もういっそのこと、女の子にビンタされちまえ。
キッと睨むが、睨まれた本人はどうでもいいのか、学校への足を進めた。
置いてかれるなんて御免なので、睨むことを止め彼を追いかける。
が、それは変態によって、妨害された。
「やーん、美沙ちゃんだーー!俺のチョコは、どこー?」
「はるるんには、ないけど」
「冗談きついね!大丈夫大丈夫ー。
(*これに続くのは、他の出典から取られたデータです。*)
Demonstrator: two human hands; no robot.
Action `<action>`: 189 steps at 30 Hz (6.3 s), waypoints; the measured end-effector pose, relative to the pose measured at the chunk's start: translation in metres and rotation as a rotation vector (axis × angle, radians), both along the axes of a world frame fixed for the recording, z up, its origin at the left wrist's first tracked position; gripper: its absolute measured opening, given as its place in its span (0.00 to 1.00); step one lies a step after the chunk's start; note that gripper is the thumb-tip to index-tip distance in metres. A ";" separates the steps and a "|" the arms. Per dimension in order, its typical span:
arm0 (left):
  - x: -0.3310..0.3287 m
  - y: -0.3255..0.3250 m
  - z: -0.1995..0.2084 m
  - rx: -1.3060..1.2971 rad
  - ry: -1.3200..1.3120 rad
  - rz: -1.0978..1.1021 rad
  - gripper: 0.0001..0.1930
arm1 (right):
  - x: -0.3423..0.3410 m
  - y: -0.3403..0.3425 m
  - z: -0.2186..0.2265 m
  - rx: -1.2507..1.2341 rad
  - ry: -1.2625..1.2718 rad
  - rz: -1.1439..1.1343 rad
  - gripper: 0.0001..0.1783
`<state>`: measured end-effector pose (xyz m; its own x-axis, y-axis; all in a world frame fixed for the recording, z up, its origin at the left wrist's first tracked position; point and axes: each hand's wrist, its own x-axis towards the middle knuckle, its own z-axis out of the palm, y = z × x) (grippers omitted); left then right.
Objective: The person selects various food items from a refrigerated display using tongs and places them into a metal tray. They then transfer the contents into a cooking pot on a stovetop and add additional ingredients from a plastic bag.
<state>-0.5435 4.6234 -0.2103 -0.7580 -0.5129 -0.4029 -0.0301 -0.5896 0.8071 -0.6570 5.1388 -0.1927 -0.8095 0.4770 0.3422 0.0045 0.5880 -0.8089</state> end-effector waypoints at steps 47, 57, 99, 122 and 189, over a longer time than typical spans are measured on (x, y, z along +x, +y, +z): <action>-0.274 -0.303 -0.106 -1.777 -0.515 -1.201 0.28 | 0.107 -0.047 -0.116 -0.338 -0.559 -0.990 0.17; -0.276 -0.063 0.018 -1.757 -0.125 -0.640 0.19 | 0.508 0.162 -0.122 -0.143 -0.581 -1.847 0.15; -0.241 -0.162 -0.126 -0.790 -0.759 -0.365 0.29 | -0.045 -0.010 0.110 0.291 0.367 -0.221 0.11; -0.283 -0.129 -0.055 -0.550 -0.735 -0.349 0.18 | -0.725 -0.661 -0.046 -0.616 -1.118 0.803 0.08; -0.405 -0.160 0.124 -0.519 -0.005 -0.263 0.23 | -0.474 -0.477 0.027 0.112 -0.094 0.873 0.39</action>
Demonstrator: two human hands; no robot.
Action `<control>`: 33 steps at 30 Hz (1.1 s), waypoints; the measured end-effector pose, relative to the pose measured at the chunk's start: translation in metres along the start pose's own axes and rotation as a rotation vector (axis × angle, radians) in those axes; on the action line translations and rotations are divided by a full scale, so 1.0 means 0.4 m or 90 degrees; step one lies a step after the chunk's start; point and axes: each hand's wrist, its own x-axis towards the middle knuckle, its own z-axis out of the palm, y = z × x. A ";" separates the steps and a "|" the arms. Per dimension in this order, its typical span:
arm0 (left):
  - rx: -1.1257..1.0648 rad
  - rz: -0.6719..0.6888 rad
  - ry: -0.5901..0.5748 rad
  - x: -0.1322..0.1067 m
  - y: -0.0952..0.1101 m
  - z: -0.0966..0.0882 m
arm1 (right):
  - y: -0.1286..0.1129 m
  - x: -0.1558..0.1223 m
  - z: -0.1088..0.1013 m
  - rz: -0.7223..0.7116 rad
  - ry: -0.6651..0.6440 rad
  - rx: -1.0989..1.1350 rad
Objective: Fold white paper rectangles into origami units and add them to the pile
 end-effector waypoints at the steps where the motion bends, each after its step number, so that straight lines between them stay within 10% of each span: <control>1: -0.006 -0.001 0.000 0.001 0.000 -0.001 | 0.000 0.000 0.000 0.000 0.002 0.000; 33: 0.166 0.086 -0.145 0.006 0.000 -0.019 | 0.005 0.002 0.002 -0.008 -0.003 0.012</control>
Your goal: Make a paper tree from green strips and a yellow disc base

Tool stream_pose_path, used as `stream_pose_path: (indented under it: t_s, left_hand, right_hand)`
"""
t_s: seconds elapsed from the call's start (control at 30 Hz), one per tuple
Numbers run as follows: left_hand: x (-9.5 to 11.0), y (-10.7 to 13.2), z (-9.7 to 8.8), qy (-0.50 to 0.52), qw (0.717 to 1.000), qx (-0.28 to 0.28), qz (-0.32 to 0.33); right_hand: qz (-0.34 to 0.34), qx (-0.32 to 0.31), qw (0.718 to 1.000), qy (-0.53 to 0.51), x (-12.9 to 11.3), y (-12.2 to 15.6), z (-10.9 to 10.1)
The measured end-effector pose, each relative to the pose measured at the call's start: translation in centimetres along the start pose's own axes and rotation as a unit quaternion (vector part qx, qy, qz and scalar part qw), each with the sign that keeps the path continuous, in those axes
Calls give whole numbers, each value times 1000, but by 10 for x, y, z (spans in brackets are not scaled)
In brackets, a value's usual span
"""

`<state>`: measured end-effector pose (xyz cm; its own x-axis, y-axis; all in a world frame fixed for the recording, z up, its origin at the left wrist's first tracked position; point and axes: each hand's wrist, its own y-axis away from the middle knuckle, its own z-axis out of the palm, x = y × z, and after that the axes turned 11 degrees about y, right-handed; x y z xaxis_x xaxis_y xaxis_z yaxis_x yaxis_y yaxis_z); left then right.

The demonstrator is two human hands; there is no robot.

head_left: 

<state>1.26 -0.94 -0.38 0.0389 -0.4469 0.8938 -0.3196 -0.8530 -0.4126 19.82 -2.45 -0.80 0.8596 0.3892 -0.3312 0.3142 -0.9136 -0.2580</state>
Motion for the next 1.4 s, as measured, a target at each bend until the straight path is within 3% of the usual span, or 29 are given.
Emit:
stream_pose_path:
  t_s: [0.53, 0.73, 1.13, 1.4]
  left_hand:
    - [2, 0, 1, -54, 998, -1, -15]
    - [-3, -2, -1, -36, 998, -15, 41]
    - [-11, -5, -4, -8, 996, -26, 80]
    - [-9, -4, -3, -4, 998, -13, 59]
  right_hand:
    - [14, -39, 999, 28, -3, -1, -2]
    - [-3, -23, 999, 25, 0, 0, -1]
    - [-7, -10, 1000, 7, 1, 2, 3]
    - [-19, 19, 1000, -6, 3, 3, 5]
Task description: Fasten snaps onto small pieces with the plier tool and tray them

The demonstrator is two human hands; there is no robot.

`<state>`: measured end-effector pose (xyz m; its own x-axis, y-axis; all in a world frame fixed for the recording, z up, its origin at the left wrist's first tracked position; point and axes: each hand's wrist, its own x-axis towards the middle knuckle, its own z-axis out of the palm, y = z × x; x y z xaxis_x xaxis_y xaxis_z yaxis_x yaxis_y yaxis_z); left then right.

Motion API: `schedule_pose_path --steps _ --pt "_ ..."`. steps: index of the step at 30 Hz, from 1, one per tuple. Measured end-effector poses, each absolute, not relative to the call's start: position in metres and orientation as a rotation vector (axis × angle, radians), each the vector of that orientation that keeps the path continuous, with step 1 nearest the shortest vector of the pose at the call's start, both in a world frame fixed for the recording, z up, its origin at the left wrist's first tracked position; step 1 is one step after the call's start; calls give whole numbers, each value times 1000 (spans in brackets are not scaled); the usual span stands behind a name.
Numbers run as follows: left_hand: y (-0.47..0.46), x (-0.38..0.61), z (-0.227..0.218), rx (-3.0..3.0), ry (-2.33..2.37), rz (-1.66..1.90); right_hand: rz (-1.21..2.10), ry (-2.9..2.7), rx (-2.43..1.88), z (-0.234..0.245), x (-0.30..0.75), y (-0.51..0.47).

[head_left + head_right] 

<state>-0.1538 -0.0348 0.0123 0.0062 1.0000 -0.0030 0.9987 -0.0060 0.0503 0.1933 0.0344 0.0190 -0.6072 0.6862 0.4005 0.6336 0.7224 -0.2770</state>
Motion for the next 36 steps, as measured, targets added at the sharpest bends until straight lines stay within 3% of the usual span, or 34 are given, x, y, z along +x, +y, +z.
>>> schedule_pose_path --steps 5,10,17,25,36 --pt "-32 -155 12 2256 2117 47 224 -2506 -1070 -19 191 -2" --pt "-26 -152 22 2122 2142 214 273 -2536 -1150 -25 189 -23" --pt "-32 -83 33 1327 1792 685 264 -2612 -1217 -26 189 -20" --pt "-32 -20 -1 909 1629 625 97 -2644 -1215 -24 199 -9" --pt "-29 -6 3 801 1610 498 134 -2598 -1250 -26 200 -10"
俺、分かってるからねー?美沙ちゃんが照れ屋ってこと(はーと)」
「勝手にあたしの虚像を作らないで。あと、くっつかないで歩きにくいし、うざい。あと、どさくさ紛れて、抱きつかないでくれる?変態が移る」
ぺしっ、と腰に回る彼の腕を叩く。
「もー、みんなに見られるからって、照れちゃってー美沙ちゃん、かーわーいーいー」
「死ね」
ギリッ、と腰に回る彼の腕をつねった。